• [ACTIVITY]: Leaving the pictures aside, repeat each line below exactly.

────────────────────

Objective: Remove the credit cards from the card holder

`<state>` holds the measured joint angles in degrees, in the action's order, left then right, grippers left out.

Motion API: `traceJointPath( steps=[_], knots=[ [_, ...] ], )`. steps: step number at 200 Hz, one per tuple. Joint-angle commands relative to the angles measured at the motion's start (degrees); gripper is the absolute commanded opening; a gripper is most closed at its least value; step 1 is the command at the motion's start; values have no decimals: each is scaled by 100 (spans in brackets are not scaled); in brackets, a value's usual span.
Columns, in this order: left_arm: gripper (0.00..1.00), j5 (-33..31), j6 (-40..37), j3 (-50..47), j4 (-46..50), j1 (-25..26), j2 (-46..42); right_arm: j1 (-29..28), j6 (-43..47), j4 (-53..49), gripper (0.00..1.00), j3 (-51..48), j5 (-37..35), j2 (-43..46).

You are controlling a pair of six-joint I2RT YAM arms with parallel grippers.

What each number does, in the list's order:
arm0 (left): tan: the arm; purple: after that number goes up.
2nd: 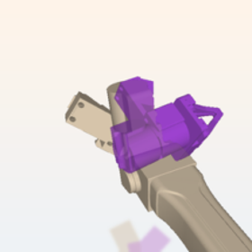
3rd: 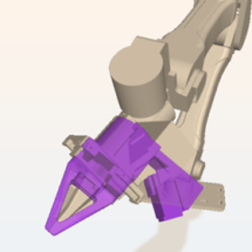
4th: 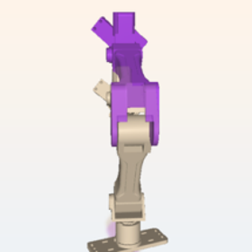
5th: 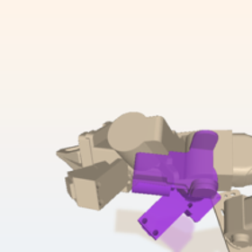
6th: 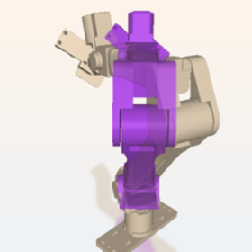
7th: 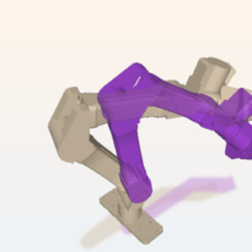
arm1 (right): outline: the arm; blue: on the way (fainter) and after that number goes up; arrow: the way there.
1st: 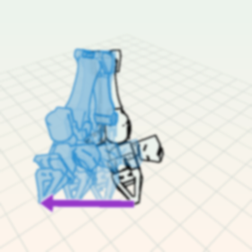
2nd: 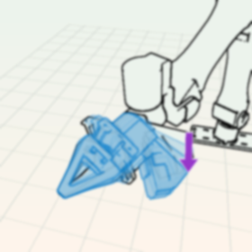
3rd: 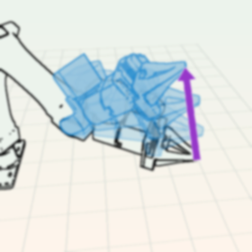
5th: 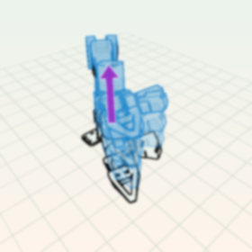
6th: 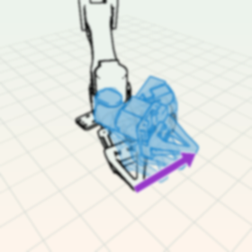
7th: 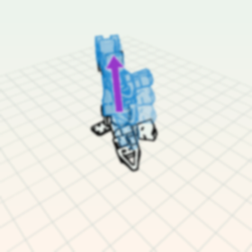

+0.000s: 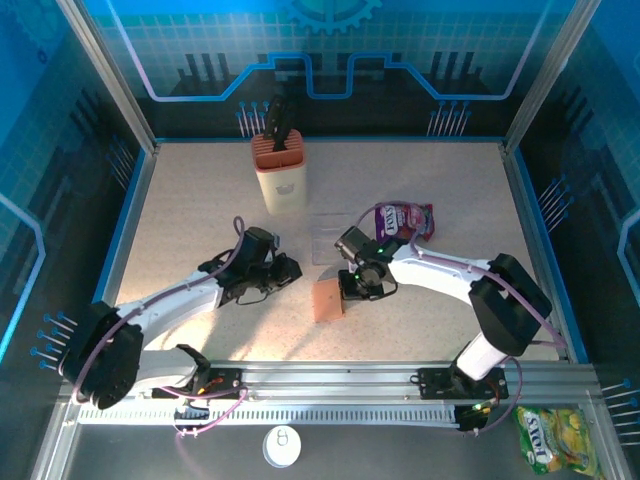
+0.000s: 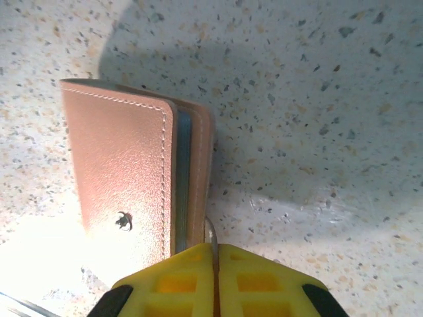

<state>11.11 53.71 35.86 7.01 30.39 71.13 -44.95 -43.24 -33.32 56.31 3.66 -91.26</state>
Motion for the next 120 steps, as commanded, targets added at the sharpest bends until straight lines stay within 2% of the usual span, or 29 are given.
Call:
traceJointPath(
  steps=[1,35,120],
  knots=[
    [15,-121,-179,89,39,-59,-175,33,54,-254,6,193,-44,199],
    [17,-18,-115,-15,3,-90,-179,-43,20,-238,6,418,100,277],
    [18,10,-50,-140,9,-210,-414,-376,350,-447,7,1415,279,-189]
  ],
)
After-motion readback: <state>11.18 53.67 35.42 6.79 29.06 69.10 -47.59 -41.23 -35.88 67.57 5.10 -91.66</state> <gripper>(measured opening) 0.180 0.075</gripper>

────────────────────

• [WORKED SOLUTION]:
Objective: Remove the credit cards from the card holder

`<state>` holds the measured joint angles in degrees, in the action's order, left then right, grippers left out.

Motion API: `traceJointPath( steps=[_], knots=[ [_, ...] ], )`. steps: step number at 200 Hz, one per tuple. Joint-angle commands relative to the angles measured at the motion's start (degrees); gripper is the absolute commanded opening; a gripper is most closed at its least value; step 1 is the command at the motion's start; values have no decimals: each is scaled by 100 (spans in brackets are not scaled); in brackets, a value's usual span.
Columns, in this order: left_arm: gripper (0.00..1.00), j5 (-33..31), j6 (-40..37), j3 (-50..47), j4 (-46..50), j1 (-25..26), j2 (-46..42); right_arm: j1 (-29..28), j6 (-43..47), j4 (-53..49), gripper (0.00..1.00), j3 (-51..48), j5 (-37..35), j2 (-43..46).

You are controlling a pair of six-joint I2RT YAM arms with parallel grippers.

What each number does, in the list's order:
arm0 (left): tan: the arm; purple: after that number goes up.
2nd: 
3rd: 
4th: 
5th: 
6th: 
7th: 
arm1 (right): outline: the arm; blue: on the way (fainter) and after that number goes up; arrow: the way there.
1st: 
2nd: 
3rd: 
5th: 
6th: 
7th: 

+0.000s: 
+0.000s: 

<state>11.11 53.71 35.86 7.01 30.39 71.13 -44.95 -43.24 -33.32 56.31 3.66 -91.26</state>
Motion for the next 120 steps, as commanded, targets added at the sharpest bends until straight lines stay within 2% of the usual span, or 29 are given.
Call:
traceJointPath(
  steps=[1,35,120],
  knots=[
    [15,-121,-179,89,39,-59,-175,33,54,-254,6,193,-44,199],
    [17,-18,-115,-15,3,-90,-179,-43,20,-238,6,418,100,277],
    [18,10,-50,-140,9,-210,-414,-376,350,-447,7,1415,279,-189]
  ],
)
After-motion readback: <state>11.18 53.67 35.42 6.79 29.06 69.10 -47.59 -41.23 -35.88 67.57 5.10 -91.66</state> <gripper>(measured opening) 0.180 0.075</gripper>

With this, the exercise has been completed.